O irmão dominava as palavras e assim arrancava da mãe
bonitezas e filosofias – ele queria aprender a viver, e mãe lhe passava as
chaves com que abria o cada dia. Eu sempre fui de silêncios. De dores apertadas
no peito ou no pescoço. Da mãe eu só arrancava os cuidados práticos – os
remédios na doença; a comida no todo dia; o cerzido nas roupas; a cama feita
nas manhãs.
Corto em cubinhos a cenoura e a vagem. Ponho pra cozinhar no
vapor. O ponto certo entre o nem cru, nem cozido demais.

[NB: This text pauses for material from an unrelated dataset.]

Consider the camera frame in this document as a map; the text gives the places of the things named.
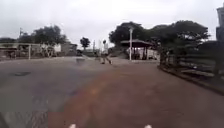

Penso na mãe, no pai e nessas podas à revelia. Eu agora
menos afeito à minha terra, à casa e à rua onde cresci. Mas incapaz ainda assim
de me lançar.
Acendo o fogo debaixo da caçarola e sinto o cheiro do
gengibre, do cominho, da cebola. Todos os cheiros misturados, tão fortes, tão
bons. Coloco o grão de bico. A cenoura. As vagens. O dahl vai ganhando corpo, o
caldo grosso, os sabores intensos.
Antecipo o gosto, sabendo o calor, preparando as bochechas e
o estômago quentes. Sabendo, sem saber, que é comida de curar. Cortando o
coentro e jogando ali, ainda que nem faça sentido comer comida tão quente num
dia tão quente. É estranho. Tão estranho que pra criar refresco, seja
necessário ainda aumentar o calor.
Sento pra comer. Sozinho, na mesa onde aprendemos a ser
família. O irmão, bem ensinado nas coragens, agora do outro lado do mundo. A
comida aquece a boca, desce esquentando peito e barriga. Fervura. O gengibre, o
cominho, o coentro clareando as maçãs do rosto, ensinando ao ar os caminhos por
onde inflar os pulmões.
Dentro de mim, algo faz vento e finalmente sou capaz de respirar.
paragem: quando para o ar dentro de nós.